What you should do> Go through the listing below and return every line exactly.
━━ Data section ━━
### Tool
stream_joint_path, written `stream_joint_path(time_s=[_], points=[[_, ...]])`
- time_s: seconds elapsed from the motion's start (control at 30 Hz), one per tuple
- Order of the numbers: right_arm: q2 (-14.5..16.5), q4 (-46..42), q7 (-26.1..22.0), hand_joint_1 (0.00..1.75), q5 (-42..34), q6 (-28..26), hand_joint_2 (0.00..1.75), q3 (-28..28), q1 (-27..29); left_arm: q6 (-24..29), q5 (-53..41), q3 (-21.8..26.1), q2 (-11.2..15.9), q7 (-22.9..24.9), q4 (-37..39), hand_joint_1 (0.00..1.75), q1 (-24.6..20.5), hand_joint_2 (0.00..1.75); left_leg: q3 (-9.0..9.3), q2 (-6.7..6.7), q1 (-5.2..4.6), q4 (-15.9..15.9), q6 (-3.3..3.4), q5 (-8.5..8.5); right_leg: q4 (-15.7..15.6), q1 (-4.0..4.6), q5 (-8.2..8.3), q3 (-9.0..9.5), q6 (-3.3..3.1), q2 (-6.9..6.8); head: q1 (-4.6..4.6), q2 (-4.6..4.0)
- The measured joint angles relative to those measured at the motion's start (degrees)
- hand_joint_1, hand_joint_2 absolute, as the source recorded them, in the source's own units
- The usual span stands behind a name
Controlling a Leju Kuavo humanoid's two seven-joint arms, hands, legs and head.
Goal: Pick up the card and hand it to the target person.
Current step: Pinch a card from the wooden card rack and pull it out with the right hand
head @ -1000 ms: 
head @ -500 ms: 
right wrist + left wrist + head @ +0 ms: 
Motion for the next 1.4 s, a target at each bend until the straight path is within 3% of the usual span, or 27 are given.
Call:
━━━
Problem solution>
### Tool
stream_joint_path, written `stream_joint_path(time_s=[_], points=[[_, ...]])`
- time_s: seconds elapsed from the motion's start (control at 30 Hz), one per tuple
- Order of the numbers: right_arm: q2 (-14.5..16.5), q4 (-46..42), q7 (-26.1..22.0), hand_joint_1 (0.00..1.75), q5 (-42..34), q6 (-28..26), hand_joint_2 (0.00..1.75), q3 (-28..28), q1 (-27..29); left_arm: q6 (-24..29), q5 (-53..41), q3 (-21.8..26.1), q2 (-11.2..15.9), q7 (-22.9..24.9), q4 (-37..39), hand_joint_1 (0.00..1.75), q1 (-24.6..20.5), hand_joint_2 (0.00..1.75); left_leg: q3 (-9.0..9.3), q2 (-6.7..6.7), q1 (-5.2..4.6), q4 (-15.9..15.9), q6 (-3.3..3.4), q5 (-8.5..8.5); right_leg: q4 (-15.7..15.6), q1 (-4.0..4.6), q5 (-8.2..8.3), q3 (-9.0..9.5), q6 (-3.3..3.1), q2 (-6.9..6.8); head: q1 (-4.6..4.6), q2 (-4.6..4.0)
- The measured joint angles relative to those measured at the motion's start (degrees)
- hand_joint_1, hand_joint_2 absolute, as the source recorded them, in the source's own units
- The usual span stands behind a name
Controlling a Leju Kuavo humanoid's two seven-joint arms, hands, legs and head.
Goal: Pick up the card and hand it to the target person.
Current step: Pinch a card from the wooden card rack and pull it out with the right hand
head @ -1000 ms: 
head @ -500 ms: 
right wrist + left wrist + head @ +0 ms: 
Motion for the next 1.4 s, a target at each bend until the straight path is within 3% of the usual span, or 27 are given.
Call:

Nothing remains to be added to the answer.